Nagin was interested in creating the clinic for several reasons, including that there are so few lawyers serving this population despite the immense need. He had also seen up close the struggles that his brother-in-law faced with the VA after returning from serving in Iraq; his brother-in-law lived with Nagin and his family as he attempted to readjust to civilian life and come to terms with his experiences in the war. “When things hit home, that’s a real wakeup call about the countless other veterans facing similar or more daunting obstacles,” Nagin says.

In addition, Nagin saw real value for law students in this type of clinical work. “These cases are very good teaching tools to expose students to legal issues that are rich and complex, not to mention the human dimension of the cases,” Nagin says. Moreover, he adds, many of these cases involve issues related to medical and mental health diagnoses and treatment. “This gives students a great opportunity to interact with medical providers and experts, and consider the intersection of law and medicine.”

Right now, the Veterans Legal Clinic has about 25 clients at various stages of representation, and Nagin is excited about the clinic’s future. Among other things, the Legal Service Center’s Estate Planning Clinic, under the leadership of Clinical Instructor Tamara Kolz Griffin, is pivoting its focus so that it serves veterans and their families. The Clinic is also assisting incarcerated veterans with various legal problems.
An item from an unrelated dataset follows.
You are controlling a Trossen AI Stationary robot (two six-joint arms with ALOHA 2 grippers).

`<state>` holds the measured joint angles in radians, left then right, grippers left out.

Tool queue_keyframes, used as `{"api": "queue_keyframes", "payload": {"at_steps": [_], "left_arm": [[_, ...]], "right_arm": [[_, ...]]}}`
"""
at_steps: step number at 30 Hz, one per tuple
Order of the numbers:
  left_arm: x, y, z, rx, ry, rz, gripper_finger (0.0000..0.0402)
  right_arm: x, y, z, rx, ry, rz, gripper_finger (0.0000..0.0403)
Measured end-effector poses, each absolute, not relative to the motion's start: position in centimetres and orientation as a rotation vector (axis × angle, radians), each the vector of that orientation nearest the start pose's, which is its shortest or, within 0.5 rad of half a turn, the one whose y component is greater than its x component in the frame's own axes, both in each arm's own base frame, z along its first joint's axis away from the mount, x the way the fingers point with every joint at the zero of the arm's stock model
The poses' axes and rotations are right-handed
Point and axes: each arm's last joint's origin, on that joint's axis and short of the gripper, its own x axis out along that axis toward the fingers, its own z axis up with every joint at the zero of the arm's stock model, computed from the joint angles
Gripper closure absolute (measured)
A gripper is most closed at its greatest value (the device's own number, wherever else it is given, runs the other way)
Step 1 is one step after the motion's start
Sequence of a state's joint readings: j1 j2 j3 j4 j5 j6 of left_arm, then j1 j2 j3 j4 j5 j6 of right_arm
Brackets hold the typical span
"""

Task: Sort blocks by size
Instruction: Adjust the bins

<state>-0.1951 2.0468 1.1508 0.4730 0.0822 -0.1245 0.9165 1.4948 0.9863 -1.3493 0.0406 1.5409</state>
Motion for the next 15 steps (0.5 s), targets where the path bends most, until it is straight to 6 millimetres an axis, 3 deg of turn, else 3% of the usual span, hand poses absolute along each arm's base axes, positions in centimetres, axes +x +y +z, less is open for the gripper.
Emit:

Nagin and his students have made several presentations to veterans confined in Boston-area jails, and taken on some as clients.

The Clinic has also forged a partnership with one of the nation’s top firms for veterans’ benefits, Chisholm, Chisholm & Kilpatrick in in Providence, R.I., to facilitate students’ participation in appeals before the CAVC. Since the system is so backlogged and cases take so long to reach the CAVC, partnering with the firm gives students the chance to handle cases there while providing clients the continuity of the firm. These veterans’ cases are referred to the Clinic through Chisholm Chisholm & Kilpatrick’s existing pro bono program with the Disabled American Veterans (DAV), the largest veteran service organization in the country. The clients in the program aren’t charged any attorney’s fees; whatever fees are awarded are paid through the Equal Access to Justice Act.

Zachary M. Stolz, an attorney at Chisholm, Chisholm & Kilpatrick who is co-supervising students in two cases, including the one involving the Afghanistan War veteran, says the firm is excited to be working with HLS students. “This partnership gets the students associated with a group of people that need and deserve our help,” says Stolz, an expert in CAVC appeals, “and gives them some good experience in our federal court system.” And, he adds, “The value to our clients is they get some top-notch law students working with them and teaming up with our attorneys.”

When he graduates in May, Michael Lieberman ’13 will clerk for two years before joining a law firm in D.C. in the litigation department. He hadn’t taken any clinical courses before enrolling in the Veterans Legal Clinic this spring, where he’s paired with another student on two cases, including the one involving the Afghanistan War veteran. He expects to be appearing before an administrative agency for an evidentiary hearing on another case before the semester ends, which will be great practical experience, he says. And there’s another benefit he’s found. “The clinic is an opportunity to do good work and help people in need,” Lieberman says.